▽

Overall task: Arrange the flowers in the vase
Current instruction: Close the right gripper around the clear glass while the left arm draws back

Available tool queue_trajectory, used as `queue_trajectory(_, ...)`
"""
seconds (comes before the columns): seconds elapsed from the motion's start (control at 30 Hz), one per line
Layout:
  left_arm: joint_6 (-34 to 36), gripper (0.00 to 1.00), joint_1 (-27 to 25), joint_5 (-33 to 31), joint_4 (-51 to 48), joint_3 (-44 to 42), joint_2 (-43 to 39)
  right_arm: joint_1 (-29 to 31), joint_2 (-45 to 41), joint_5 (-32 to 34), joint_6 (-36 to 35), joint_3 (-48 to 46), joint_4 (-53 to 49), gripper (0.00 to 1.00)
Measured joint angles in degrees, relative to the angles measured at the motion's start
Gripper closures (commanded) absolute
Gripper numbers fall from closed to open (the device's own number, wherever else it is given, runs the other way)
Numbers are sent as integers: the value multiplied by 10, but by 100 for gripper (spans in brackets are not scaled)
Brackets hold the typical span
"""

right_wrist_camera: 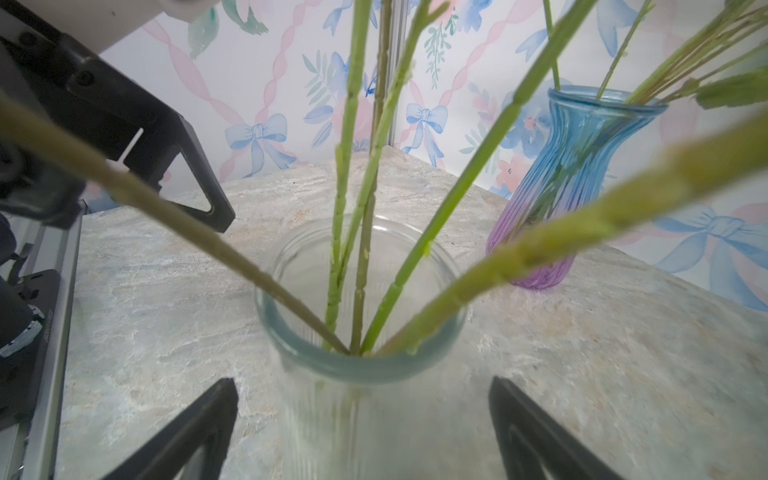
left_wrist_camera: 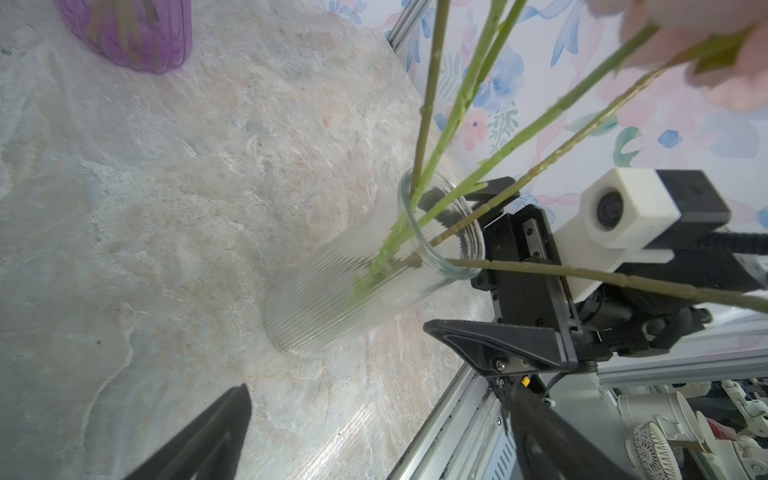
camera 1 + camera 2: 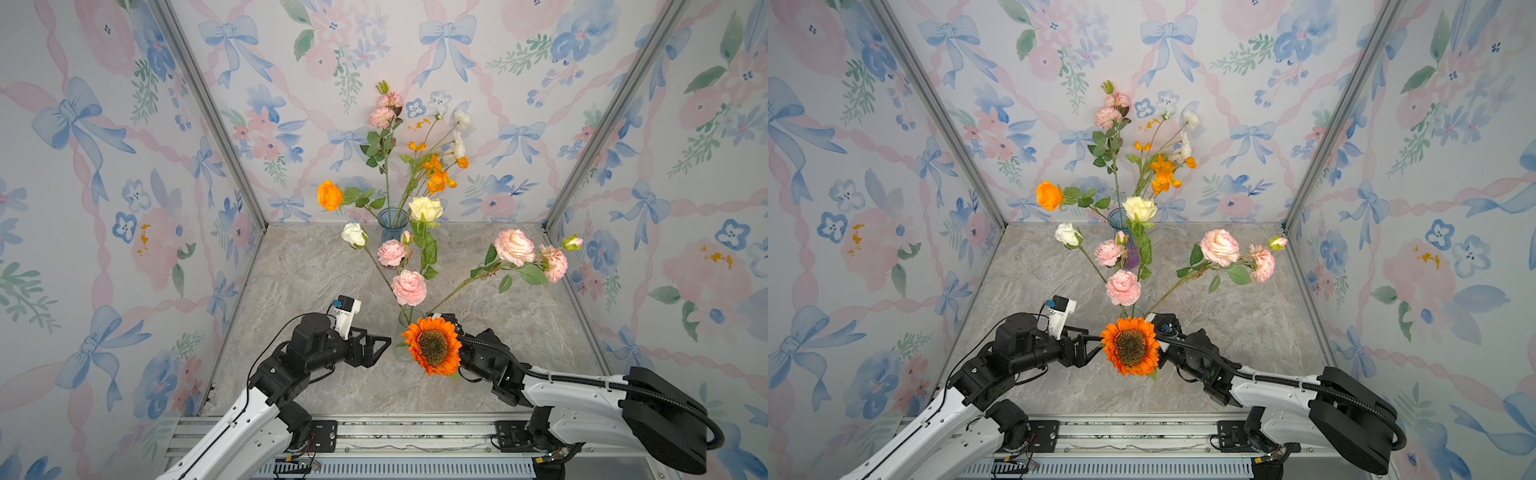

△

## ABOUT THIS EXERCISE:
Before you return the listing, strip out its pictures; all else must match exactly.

## OUTPUT OF THE TASK:
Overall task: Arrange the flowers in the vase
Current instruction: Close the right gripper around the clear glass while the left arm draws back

Available tool queue_trajectory, used as `queue_trajectory(_, ...)`
"""
seconds (comes before the columns): seconds elapsed from the motion's start (control at 30 Hz), one per line
Layout:
  left_arm: joint_6 (-34 to 36), gripper (0.00 to 1.00), joint_1 (-27 to 25), joint_5 (-33 to 31), joint_4 (-51 to 48), joint_3 (-44 to 42), joint_2 (-43 to 39)
  right_arm: joint_1 (-29 to 31), joint_2 (-45 to 41), joint_5 (-32 to 34), joint_6 (-36 to 35), joint_3 (-48 to 46), joint_4 (-53 to 49), gripper (0.00 to 1.00)
Measured joint angles in degrees, relative to the angles measured at the motion's start
Gripper closures (commanded) absolute
Gripper numbers fall from closed to open (the device's own number, wherever else it is given, runs the other way)
Numbers are sent as integers: the value multiplied by 10, but by 100 for gripper (spans in brackets are not scaled)
Brackets hold the typical span
"""

right_wrist_camera: 
left_wrist_camera: 
camera 1 + camera 2: 

With this, the exercise is finished.